--- Supplied data Enclosed Below ---

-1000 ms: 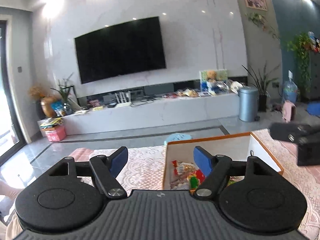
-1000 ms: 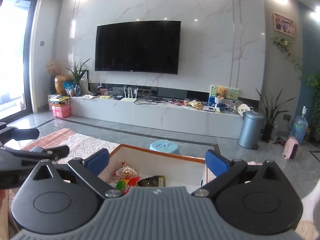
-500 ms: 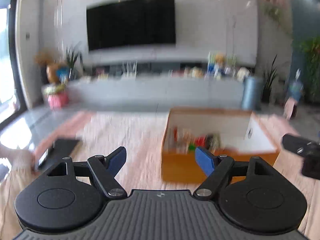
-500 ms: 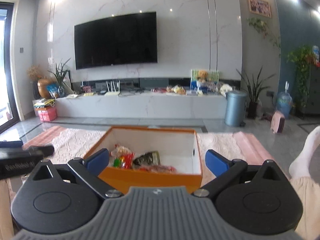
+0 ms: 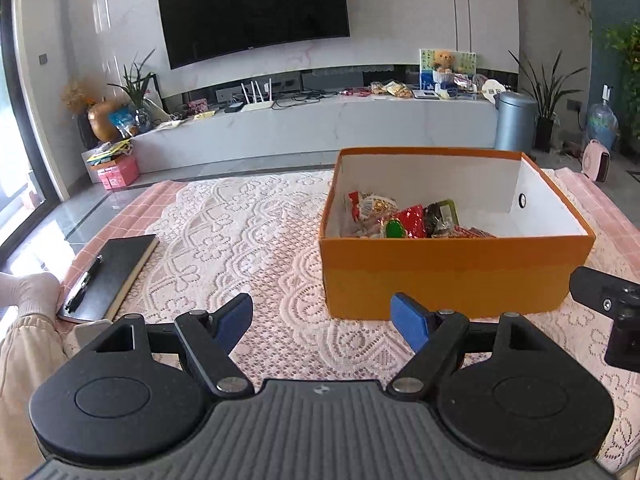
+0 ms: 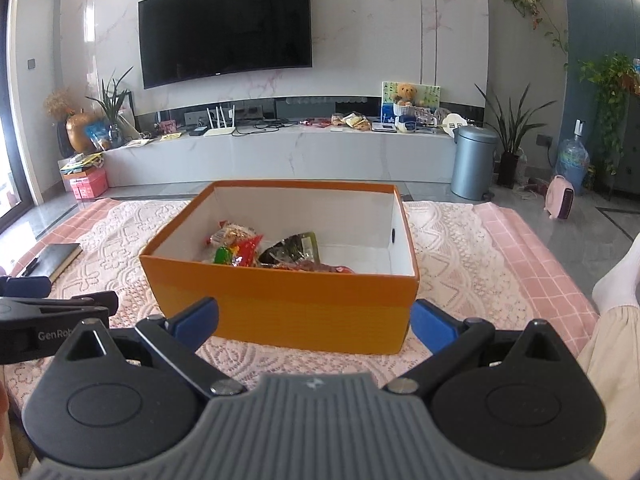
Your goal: Organize snacks
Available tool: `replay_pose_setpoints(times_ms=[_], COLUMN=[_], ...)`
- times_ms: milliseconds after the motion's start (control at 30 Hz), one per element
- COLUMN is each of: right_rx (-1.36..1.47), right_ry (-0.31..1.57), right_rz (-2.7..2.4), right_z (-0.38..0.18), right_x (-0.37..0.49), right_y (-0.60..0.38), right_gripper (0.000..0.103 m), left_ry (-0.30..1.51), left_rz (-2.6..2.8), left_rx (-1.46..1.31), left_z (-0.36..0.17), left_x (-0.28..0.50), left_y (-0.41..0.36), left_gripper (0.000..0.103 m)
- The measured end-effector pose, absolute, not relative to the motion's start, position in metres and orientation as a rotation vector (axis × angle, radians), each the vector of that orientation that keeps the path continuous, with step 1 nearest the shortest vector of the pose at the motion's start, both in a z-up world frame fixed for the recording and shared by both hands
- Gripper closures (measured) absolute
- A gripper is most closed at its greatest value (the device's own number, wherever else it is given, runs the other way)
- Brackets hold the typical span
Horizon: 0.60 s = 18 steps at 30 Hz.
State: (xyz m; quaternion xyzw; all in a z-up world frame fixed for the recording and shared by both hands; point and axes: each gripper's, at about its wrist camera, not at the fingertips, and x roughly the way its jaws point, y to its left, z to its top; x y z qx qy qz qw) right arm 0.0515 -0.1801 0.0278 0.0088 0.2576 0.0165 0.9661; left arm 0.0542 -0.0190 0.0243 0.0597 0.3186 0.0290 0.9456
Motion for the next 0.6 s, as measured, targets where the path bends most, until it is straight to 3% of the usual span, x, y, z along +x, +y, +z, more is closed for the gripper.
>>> replay_pose_setpoints(times_ms=[600], right_rx=[0.004], right_ry=[0.507], right_rz=[0.021], right_z=[0.029], right_x=[0.0464], right_y=[-0.1783], right_gripper=[0.004], left_ry=[0.655], left_rz=[0.043], left_rx=[0.093], left_z=[0.032], left_x=[0.0466], left_y=[-0.02], left_gripper=[0.011])
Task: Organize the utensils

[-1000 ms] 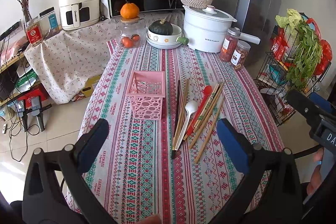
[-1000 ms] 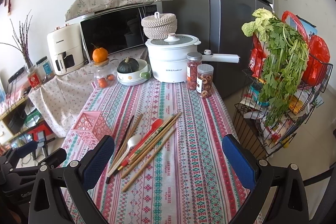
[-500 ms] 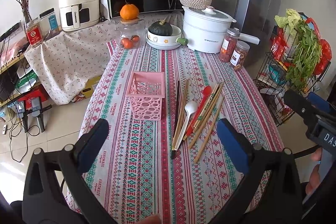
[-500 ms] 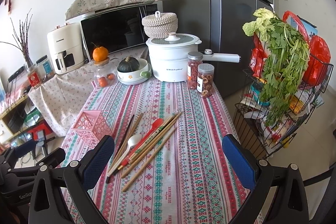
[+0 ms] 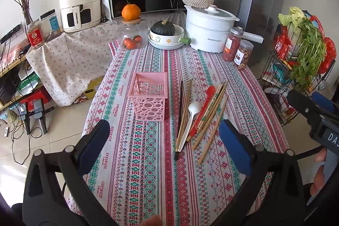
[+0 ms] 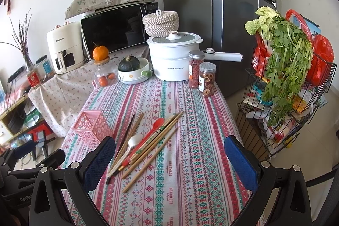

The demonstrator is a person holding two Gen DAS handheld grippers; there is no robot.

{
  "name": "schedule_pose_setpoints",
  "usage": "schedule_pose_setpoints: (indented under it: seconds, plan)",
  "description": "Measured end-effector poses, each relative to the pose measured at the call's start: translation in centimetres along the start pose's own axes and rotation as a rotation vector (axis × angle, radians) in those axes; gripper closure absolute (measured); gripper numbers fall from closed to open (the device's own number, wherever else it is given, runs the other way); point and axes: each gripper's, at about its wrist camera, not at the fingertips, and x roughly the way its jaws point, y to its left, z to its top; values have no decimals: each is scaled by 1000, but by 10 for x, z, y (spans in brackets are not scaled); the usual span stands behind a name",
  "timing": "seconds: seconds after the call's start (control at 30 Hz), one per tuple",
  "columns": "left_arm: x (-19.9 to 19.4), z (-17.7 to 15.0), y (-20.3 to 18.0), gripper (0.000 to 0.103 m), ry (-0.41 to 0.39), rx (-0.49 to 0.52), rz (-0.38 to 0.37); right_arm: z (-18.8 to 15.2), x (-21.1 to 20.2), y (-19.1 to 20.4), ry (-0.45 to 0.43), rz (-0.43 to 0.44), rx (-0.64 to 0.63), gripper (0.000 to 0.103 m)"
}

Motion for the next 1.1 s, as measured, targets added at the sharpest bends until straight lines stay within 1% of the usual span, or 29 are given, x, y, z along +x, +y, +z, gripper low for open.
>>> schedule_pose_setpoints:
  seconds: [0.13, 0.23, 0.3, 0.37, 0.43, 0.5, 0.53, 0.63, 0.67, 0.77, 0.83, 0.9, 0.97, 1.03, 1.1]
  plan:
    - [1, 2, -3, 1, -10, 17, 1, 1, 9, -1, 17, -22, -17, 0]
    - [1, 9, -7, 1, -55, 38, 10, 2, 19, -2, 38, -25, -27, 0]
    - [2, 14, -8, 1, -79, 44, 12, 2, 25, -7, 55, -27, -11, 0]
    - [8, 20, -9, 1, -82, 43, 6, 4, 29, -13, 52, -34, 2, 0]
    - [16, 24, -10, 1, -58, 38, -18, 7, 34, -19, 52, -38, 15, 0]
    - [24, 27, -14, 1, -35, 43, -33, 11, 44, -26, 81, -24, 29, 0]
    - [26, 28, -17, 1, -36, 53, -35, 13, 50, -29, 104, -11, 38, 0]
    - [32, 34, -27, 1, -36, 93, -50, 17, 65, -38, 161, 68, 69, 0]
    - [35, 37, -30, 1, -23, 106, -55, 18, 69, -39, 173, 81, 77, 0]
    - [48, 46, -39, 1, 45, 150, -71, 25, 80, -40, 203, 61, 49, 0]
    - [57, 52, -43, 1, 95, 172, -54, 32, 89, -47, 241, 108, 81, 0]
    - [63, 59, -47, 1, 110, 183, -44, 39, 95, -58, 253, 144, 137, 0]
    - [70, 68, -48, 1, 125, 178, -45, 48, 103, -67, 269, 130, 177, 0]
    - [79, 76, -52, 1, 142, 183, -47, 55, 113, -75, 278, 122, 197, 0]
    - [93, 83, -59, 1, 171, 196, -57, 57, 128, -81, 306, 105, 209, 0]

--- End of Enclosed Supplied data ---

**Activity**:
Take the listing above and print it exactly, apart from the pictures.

**Reply to the task**:
-1000 ms: 
-1000 ms: 
-500 ms: 
-500 ms: 
+0 ms: 
+0 ms: 
Your goal: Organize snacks
Available tool: `replay_pose_setpoints(times_ms=[_], COLUMN=[_], ...)`
- times_ms: milliseconds after the motion's start (control at 30 Hz), one per element
- COLUMN is each of: right_rx (-1.36..1.47), right_ry (-0.31..1.57), right_rz (-2.7..2.4), right_z (-0.38..0.18), right_x (-0.37..0.49), right_y (-0.60..0.38), right_gripper (0.000..0.103 m), left_ry (-0.30..1.51), left_rz (-2.6..2.8), left_rx (-1.46..1.31), left_z (-0.36..0.17), left_x (-0.28..0.50), left_y (-0.41..0.36), left_gripper (0.000..0.103 m)
- The measured end-effector pose, absolute, not relative to the motion's start, position in metres and orientation as a rotation vector (axis × angle, radians), each the vector of that orientation that keeps the path continuous, with step 1 nearest the shortest vector of the pose at the motion's start, both in a z-up world frame fixed for the recording and shared by both hands
- Gripper closures (measured) absolute
- A gripper is most closed at its greatest value (the device's own number, wherever else it is given, runs the other way)
- Brackets hold the typical span
Horizon: 0.60 s = 18 steps at 30 Hz.
State: (xyz m; quaternion xyzw; all in a z-up world frame fixed for the recording and shared by both hands; point and axes: each gripper's, at about its wrist camera, not at the fingertips, and x roughly the way its jaws point, y to its left, z to its top; x y z qx qy qz qw) right arm 0.0515 -0.1801 0.0278 0.0088 0.2576 0.0165 0.9661; left arm 0.0542 -0.0190 0.0243 0.0597 0.3186 0.0290 0.9456
Motion for the next 0.6 s, as measured, targets where the path bends most, until it is straight to 3% of the usual span, x, y, z along +x, +y, +z, more is closed for the gripper.
>>> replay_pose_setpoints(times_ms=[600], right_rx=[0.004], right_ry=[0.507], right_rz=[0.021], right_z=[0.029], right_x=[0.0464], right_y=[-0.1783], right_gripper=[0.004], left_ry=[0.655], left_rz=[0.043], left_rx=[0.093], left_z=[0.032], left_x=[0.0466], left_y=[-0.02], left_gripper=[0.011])
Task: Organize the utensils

[-1000 ms] 
[-1000 ms] 
[-500 ms] 
[-500 ms] 
[+0 ms] 
[+0 ms] 

The demonstrator is a person holding two Gen DAS handheld grippers; there is no robot.

{
  "name": "schedule_pose_setpoints",
  "usage": "schedule_pose_setpoints: (indented under it: seconds, plan)",
  "description": "Measured end-effector poses, each relative to the pose measured at the call's start: translation in centimetres along the start pose's own axes and rotation as a rotation vector (axis × angle, radians) in those axes; gripper closure absolute (measured); gripper numbers fall from closed to open (the device's own number, wherever else it is given, runs the other way); point and axes: each gripper's, at about its wrist camera, not at the fingertips, and x roughly the way its jaws point, y to its left, z to its top; values have no decimals: each is scaled by 1000, but by 10 for x, z, y (spans in brackets are not scaled); the usual span stands behind a name",
  "timing": "seconds: seconds after the call's start (control at 30 Hz), one per tuple",
  "columns": "left_arm: x (-19.9 to 19.4), z (-17.7 to 15.0), y (-20.3 to 18.0), gripper (0.000 to 0.103 m), ry (-0.41 to 0.39), rx (-0.49 to 0.52), rz (-0.38 to 0.37); right_arm: z (-18.8 to 15.2), x (-21.1 to 20.2), y (-19.1 to 20.4), ry (-0.45 to 0.43), rz (-0.43 to 0.44), rx (-0.64 to 0.63), gripper (0.000 to 0.103 m)"
}

Motion for the next 1.1 s, as measured, targets added at the sharpest bends until straight lines stay within 1% of the usual span, or 29 are given, x, y, z along +x, +y, +z, gripper low for open.
>>> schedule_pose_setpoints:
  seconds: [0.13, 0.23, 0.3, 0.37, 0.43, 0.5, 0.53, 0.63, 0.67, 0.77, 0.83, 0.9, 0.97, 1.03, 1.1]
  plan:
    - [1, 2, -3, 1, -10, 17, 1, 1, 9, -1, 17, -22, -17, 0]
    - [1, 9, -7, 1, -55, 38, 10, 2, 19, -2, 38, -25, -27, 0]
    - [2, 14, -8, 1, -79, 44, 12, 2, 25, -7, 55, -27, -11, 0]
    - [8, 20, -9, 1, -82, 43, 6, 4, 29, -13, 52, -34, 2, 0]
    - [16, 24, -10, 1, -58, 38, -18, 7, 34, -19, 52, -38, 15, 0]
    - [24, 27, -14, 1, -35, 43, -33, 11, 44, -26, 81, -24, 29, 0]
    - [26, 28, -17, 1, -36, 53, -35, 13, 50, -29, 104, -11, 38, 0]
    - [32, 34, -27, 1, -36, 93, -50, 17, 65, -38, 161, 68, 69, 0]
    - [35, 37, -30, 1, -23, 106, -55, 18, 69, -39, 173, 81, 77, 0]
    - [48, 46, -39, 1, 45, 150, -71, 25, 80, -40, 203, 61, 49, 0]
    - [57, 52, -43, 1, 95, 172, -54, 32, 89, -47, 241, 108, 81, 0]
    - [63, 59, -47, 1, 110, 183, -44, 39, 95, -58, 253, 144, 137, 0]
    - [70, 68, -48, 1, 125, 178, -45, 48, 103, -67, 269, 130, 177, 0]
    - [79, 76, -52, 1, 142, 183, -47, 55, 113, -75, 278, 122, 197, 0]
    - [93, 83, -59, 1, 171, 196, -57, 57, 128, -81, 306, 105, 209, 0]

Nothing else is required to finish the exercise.